GM & Chrysler With Flu Symptoms
By Dirk Van Dijk on April 28, 2009 | More Posts By Dirk Van Dijk | Author's Website
The two top stories in the news today are the Swine Flu and the Auto restructurings. At first blush they sound totally unrelated, but I think the Flu is a good metaphor for the situation that GM (GM) and Chrysler find themselves in.
Every year there is an outbreak of flu, with some years having a much more dangerous strain than others. Most of the time (the recent outbreak in Mexico seems somewhat different in this regard) if you are an otherwise healthy adult, the flu simply means a few days with frequent trips to the bathroom and a bit of a fever. However, for the very young and the elderly, and those with compromised immune systems (such as people with AIDS or on chemotherapy), the flu can be deadly. (If a 75-year-old person gets the flu and dies, what is the cause of death — the flu or did they simply die of old age?)

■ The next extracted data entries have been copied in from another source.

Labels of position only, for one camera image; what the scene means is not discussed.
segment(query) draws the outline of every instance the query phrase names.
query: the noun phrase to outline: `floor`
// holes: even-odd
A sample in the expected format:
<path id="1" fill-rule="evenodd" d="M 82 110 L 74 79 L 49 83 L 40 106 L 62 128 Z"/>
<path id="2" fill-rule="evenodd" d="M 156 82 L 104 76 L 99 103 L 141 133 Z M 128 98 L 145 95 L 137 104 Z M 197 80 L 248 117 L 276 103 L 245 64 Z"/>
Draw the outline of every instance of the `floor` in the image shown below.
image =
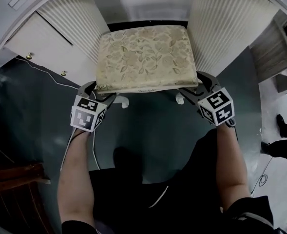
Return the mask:
<path id="1" fill-rule="evenodd" d="M 281 140 L 275 117 L 281 114 L 287 123 L 287 95 L 278 94 L 274 79 L 259 84 L 262 106 L 262 139 L 273 143 Z M 271 159 L 260 155 L 257 176 L 260 176 Z M 274 226 L 287 230 L 287 159 L 274 158 L 265 172 L 268 180 L 262 187 L 256 187 L 255 196 L 268 195 L 274 217 Z"/>
<path id="2" fill-rule="evenodd" d="M 52 75 L 57 82 L 74 85 Z M 254 173 L 261 142 L 261 107 L 249 49 L 218 79 L 234 100 L 237 134 L 252 187 L 257 180 Z M 43 161 L 52 184 L 40 184 L 39 189 L 57 234 L 60 233 L 57 181 L 71 133 L 70 111 L 76 93 L 77 90 L 55 84 L 47 74 L 22 61 L 13 60 L 0 69 L 1 145 L 11 156 Z M 175 94 L 176 91 L 126 94 L 130 99 L 129 108 L 114 104 L 96 132 L 95 148 L 100 167 L 112 167 L 114 148 L 124 146 L 143 155 L 145 183 L 164 181 L 181 169 L 196 141 L 212 127 L 187 101 L 178 105 Z M 88 162 L 90 170 L 96 169 L 92 155 Z"/>

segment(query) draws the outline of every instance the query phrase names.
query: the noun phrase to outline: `wooden cabinet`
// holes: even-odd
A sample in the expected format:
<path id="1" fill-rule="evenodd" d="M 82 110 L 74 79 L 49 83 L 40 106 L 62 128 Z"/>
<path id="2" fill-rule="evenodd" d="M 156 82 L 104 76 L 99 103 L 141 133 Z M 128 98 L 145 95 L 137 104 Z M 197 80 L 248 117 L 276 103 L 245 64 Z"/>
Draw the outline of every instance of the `wooden cabinet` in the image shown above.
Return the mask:
<path id="1" fill-rule="evenodd" d="M 35 12 L 5 45 L 22 57 L 32 53 L 31 62 L 84 85 L 96 79 L 96 65 L 79 48 Z"/>

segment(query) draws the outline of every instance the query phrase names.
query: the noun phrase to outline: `shoe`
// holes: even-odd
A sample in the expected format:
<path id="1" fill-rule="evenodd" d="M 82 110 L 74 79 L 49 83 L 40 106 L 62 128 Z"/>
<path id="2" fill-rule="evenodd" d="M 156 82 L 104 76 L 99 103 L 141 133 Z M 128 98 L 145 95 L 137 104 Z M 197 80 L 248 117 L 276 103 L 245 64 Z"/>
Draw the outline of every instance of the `shoe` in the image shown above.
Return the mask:
<path id="1" fill-rule="evenodd" d="M 270 148 L 270 144 L 267 144 L 267 143 L 261 141 L 260 153 L 270 155 L 269 154 L 269 148 Z"/>
<path id="2" fill-rule="evenodd" d="M 281 138 L 284 138 L 284 131 L 285 131 L 285 128 L 287 127 L 287 124 L 284 122 L 284 119 L 281 115 L 276 116 L 276 123 L 279 126 Z"/>
<path id="3" fill-rule="evenodd" d="M 113 152 L 113 162 L 117 169 L 142 174 L 142 159 L 124 147 L 117 147 Z"/>

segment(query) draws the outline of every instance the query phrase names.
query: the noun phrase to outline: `white wire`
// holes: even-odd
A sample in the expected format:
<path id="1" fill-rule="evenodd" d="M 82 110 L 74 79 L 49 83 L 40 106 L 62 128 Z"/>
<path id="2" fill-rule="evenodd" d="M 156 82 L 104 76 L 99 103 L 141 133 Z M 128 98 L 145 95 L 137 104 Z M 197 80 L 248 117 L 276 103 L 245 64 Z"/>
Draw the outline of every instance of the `white wire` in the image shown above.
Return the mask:
<path id="1" fill-rule="evenodd" d="M 98 167 L 99 170 L 101 170 L 100 166 L 99 166 L 99 163 L 98 163 L 98 160 L 96 158 L 96 153 L 95 153 L 95 137 L 96 137 L 96 130 L 94 130 L 93 155 L 94 155 L 94 158 L 95 158 L 96 166 Z"/>
<path id="2" fill-rule="evenodd" d="M 31 68 L 35 68 L 35 69 L 37 69 L 37 70 L 39 70 L 39 71 L 42 71 L 42 72 L 44 72 L 44 73 L 47 73 L 47 74 L 51 77 L 51 79 L 52 79 L 56 84 L 58 84 L 58 85 L 60 85 L 60 86 L 70 87 L 70 88 L 74 88 L 74 89 L 78 90 L 78 88 L 76 88 L 76 87 L 73 87 L 73 86 L 70 86 L 70 85 L 65 85 L 65 84 L 62 84 L 62 83 L 58 83 L 58 82 L 52 77 L 52 75 L 51 75 L 49 72 L 44 71 L 44 70 L 41 70 L 41 69 L 39 69 L 39 68 L 37 68 L 37 67 L 33 67 L 33 66 L 32 66 L 28 61 L 26 61 L 26 60 L 23 60 L 23 59 L 20 59 L 20 58 L 17 58 L 17 57 L 15 57 L 15 59 L 25 61 Z M 65 157 L 66 157 L 67 151 L 68 151 L 68 149 L 69 149 L 69 145 L 70 145 L 70 142 L 71 142 L 71 140 L 72 140 L 72 137 L 73 137 L 73 135 L 74 135 L 75 130 L 76 130 L 76 128 L 73 128 L 73 132 L 72 132 L 72 134 L 71 134 L 71 137 L 70 137 L 70 139 L 69 139 L 69 142 L 67 143 L 66 150 L 65 150 L 65 153 L 64 153 L 64 157 L 63 157 L 63 160 L 62 160 L 62 163 L 61 163 L 60 171 L 62 171 L 62 167 L 63 167 L 64 161 L 65 161 Z M 97 158 L 96 158 L 96 154 L 95 154 L 95 138 L 96 138 L 96 130 L 94 130 L 94 137 L 93 137 L 93 155 L 94 155 L 94 158 L 95 158 L 96 166 L 97 166 L 98 169 L 100 170 L 100 166 L 99 166 L 98 160 L 97 160 Z M 161 195 L 161 196 L 157 199 L 157 201 L 156 201 L 153 205 L 151 205 L 149 208 L 154 207 L 154 206 L 160 201 L 160 199 L 161 199 L 161 198 L 164 196 L 164 194 L 166 193 L 168 187 L 169 187 L 169 186 L 166 187 L 166 189 L 165 189 L 165 191 L 163 191 L 162 195 Z"/>
<path id="3" fill-rule="evenodd" d="M 61 163 L 60 171 L 62 171 L 62 167 L 63 167 L 64 161 L 65 161 L 65 157 L 66 157 L 67 151 L 68 151 L 68 149 L 69 149 L 71 140 L 72 140 L 72 138 L 73 138 L 73 135 L 74 135 L 76 129 L 77 129 L 76 127 L 73 127 L 73 131 L 72 131 L 71 137 L 70 137 L 69 142 L 67 143 L 67 146 L 66 146 L 66 149 L 65 149 L 65 153 L 64 153 L 63 160 L 62 160 L 62 163 Z"/>
<path id="4" fill-rule="evenodd" d="M 74 89 L 78 90 L 78 88 L 76 88 L 76 87 L 73 87 L 73 86 L 70 86 L 70 85 L 65 85 L 65 84 L 62 84 L 62 83 L 58 83 L 58 82 L 52 77 L 52 75 L 51 75 L 49 72 L 44 71 L 44 70 L 41 70 L 41 69 L 39 69 L 39 68 L 37 68 L 37 67 L 33 67 L 33 66 L 32 66 L 28 61 L 26 61 L 26 60 L 23 60 L 23 59 L 20 59 L 20 58 L 17 58 L 17 57 L 15 57 L 15 59 L 25 61 L 31 68 L 35 68 L 35 69 L 37 69 L 37 70 L 39 70 L 39 71 L 42 71 L 42 72 L 44 72 L 44 73 L 47 73 L 48 75 L 50 75 L 51 79 L 54 80 L 54 82 L 55 82 L 56 84 L 58 84 L 58 85 L 61 85 L 61 86 L 64 86 L 64 87 L 69 87 L 69 88 L 74 88 Z"/>
<path id="5" fill-rule="evenodd" d="M 12 163 L 14 163 L 14 161 L 13 161 L 11 158 L 9 158 L 6 154 L 4 154 L 1 149 L 0 149 L 0 152 L 1 152 L 1 154 L 4 155 L 8 160 L 10 160 Z"/>
<path id="6" fill-rule="evenodd" d="M 158 198 L 158 200 L 157 200 L 153 205 L 151 205 L 150 207 L 148 207 L 148 209 L 154 207 L 154 206 L 161 200 L 161 198 L 162 198 L 162 197 L 164 196 L 164 194 L 166 193 L 168 187 L 169 187 L 169 186 L 166 187 L 165 191 L 163 191 L 162 195 Z"/>

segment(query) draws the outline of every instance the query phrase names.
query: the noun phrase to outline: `floral fabric cushion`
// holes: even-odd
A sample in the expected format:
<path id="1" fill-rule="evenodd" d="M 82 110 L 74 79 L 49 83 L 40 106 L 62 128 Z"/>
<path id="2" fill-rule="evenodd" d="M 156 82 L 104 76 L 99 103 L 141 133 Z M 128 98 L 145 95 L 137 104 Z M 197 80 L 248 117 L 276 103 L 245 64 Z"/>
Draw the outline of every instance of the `floral fabric cushion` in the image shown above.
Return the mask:
<path id="1" fill-rule="evenodd" d="M 96 83 L 99 93 L 196 87 L 195 64 L 186 29 L 159 25 L 104 35 Z"/>

The credit crisis was like a very nasty outbreak of the flu. Since autos are big-ticket items that almost always require financing for sales to occur, the entire industry was affected. However, Toyota (TM) and Honda (HMC) are spending a lot of time in bed - they, too, have been posting losses. Aside for the current outbreak of flu, however, they are generally healthy.
General Motors and Chrysler were more analogous to a person with a compromised immune system. The most important measure of a company’s “immune system” is its balance sheet. Equity is the equivalent of the white blood cells that allow the company to fight off an infection. They have been gradually losing market share for decades. As such, they have been shrinking their active workforce relative to the number of retirees they have. This has led to built-up debt on the balance sheet.
It also led the companies to need to make the most money possible during the recent strong auto market. This meant tilting the production to the most profitable models at the time - namely full-sized SUV’s and pick-up trucks. It also meant that there was less money available for new product development, particularly for smaller and more fuel-efficient cars. This meant that Detroit was hit with a double whammy (secondary infection) when the price of gasoline skyrocketed last year. The government decided to provide an emergency transfusion of new loans.
The UAW long ago (back when the U.S. firms had a de facto oligopoly controlling the U.S. market) decided to forgo some of their current income in favor of pensions and good health care for its members when they retired. In effect, the workers were lending money to the company (in the broad economic sense of providing money now in return for benefits in the future). However, since those promises were first made, the cost of health care relative to just about everything else has skyrocketed. This has greatly weakened the firms’ financial immune system.
The firms recognized this and tried surgery, in the form of amputating the health care cost into a separately administered trust, the VEBA. The new restructuring plan will turn half of the debt owed to the VEBA and the Government into equity, and as a result together they will own 89% of the company.
Senior bondholders will own most of the remainder of the firm, and the existing shareholders will all be be diluted out of the picture, owning only about 1% of the restructured firm. This should significantly strengthen the firm’s immune system. Current equity holders are not the only ones who will feel the pain, as about one third of the existing UAW workers and one third of the existing plants will be closed.
Pontiac, Saturn, Hummer and SAAB are destined to join Oldsmobile on the scrapheap of history. Absent the debt-for-equity swap, this would have simply exacerbated the problem of a shrinking active work force supporting a growing retiree population. According to the company, after the restructuring it should be profitable in a domestic market of just 10 million units a year. While that is above where the market is now, it is well below the normal size of the market.
While being diluted almost out of existence is not good news for current U.S. shareholders, this restructuring does have the potential to keep GM out of bankruptcy. The net effect is pretty much the same as one might see on the other side of a bankruptcy, but it avoids a long debilitating stay under court supervision. Overall, that is good news for the economy.